Gymnasiale Oberstufe

Banges Warten auf ein positives Signal aus Kiel

Lauenburg (du). Der Rektor der Albinus-Gemeinschaftsschule, Heinz Hoffmann, fürchtet um die Realisierung der Sekundarstufe II an der einzigen weiterführenden Schule in Lauenburg.

In der Sitzung des Ausschusses für Bürgerangelegenheiten, Jugend und Sport verwies er auf die immer noch ausstehende Entscheidung der Kieler Bildungsministerin Waltraud Wende (parteilos): "Wir, und vor allem auch die Eltern, brauchen Planungssicherheit." Die Hoffnung auf ein Abitur in Lauenburg ist groß. Bei Besuchen der SPD-Politiker Ralf Stegner und Thorsten Albig vor der Landtagswahl wurde zwar keine feste Zusage gemacht, aber beide Politiker waren durchaus zuversichtlich und billigten der Lauenburger gebundenen Ganztagsschule sehr gute Chancen auf eine gymnasiale Oberstufe zu.

Für Eltern von Fahrschülern war das offensichtlich ein Signal. "Es kommen bereits Schüler von den Gymnasien der umliegenden Städte zurück nach Lauenburg", berichtete Heinz Hoffmann.

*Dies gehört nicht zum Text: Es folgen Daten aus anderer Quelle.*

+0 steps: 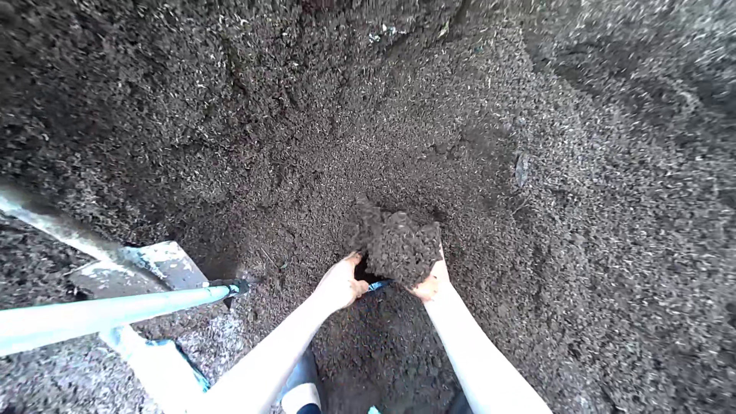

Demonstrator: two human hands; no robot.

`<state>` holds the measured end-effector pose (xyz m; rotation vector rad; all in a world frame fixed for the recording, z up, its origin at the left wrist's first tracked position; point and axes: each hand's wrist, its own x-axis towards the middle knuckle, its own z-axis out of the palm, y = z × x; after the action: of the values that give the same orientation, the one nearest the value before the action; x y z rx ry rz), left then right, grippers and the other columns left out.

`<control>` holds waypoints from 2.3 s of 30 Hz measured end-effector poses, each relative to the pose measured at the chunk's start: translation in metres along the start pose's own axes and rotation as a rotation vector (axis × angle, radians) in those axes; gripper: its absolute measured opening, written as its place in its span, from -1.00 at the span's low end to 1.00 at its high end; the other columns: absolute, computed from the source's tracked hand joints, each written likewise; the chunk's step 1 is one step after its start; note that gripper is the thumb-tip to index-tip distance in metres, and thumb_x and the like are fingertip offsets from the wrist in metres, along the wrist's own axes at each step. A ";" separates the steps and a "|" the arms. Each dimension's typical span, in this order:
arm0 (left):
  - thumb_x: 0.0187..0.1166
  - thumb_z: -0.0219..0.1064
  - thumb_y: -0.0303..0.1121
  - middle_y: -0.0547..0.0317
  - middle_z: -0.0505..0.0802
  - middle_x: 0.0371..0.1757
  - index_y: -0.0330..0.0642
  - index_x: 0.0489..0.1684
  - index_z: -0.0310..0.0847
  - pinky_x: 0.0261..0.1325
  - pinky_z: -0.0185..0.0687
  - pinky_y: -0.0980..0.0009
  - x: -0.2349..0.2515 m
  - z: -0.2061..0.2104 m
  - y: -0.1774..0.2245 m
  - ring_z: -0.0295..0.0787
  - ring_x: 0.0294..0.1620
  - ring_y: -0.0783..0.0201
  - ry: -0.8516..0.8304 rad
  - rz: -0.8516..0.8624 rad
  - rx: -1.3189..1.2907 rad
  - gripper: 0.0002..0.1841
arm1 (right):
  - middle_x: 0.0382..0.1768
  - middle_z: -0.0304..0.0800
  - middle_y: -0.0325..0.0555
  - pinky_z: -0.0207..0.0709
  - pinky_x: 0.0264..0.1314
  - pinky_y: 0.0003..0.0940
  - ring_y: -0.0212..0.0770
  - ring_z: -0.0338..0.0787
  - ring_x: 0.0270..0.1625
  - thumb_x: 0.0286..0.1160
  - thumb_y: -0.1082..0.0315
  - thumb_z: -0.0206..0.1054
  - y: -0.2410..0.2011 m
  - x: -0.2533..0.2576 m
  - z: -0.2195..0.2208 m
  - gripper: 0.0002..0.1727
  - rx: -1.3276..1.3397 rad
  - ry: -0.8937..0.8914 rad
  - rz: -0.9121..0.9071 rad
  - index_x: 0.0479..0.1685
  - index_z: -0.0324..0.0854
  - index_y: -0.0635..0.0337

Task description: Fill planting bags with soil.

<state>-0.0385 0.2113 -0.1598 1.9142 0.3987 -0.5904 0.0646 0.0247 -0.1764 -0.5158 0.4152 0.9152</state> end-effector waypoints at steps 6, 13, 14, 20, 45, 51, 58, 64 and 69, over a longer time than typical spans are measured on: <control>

Vor etwa sechs Wochen hat der Kreistag erklärt, dass alle Schulen, die eine Sekundarstufe II beantragt haben, unterstützt werden. Jetzt liegt es an Kiel, eine Entscheidung zu treffen. "Wir haben bereits zwei Mal an die neue Regierung geschrieben und auf die besondere Lauenburger Situation im Dreiländereck zwischen Schleswig-Holstein, Mecklenburg-Vorpommern und Niedersachsen hingewiesen. Bis jetzt sind wir allerdings immer auf das Jahresende vertröstet worden, weil sich das neue Ministerium erst einmal sortieren müsse", erläuterte Thomas Burmester, Leiter des Lauenburger Bürgeramtes, den Politikern. Er vermutet und baut darauf, dass es ein Gesamtkonzept für die Schulen des Landes gibt und die im Vorfeld gemachte Zusage, Ganztagsschulen bevorzugt zu behandeln, in diesem Konzept auch berücksichtigt wird.

Burmester machte allerdings auch deutlich, dass die Verwaltung ihre Hausaufgaben gemacht habe und immer wieder in Kiel auf der Matte steht. Ganz wichtig sei es jetzt, dass Lauenburgs politische Selbstverwaltung sich geschlossen zeigt. "Der momentane Status quo sollte nach der verlorenen Landtagswahl von den Stadtvertretern nicht für eine Abrechnung genutzt werden", mahnte der Amtsleiter Diplomatie an.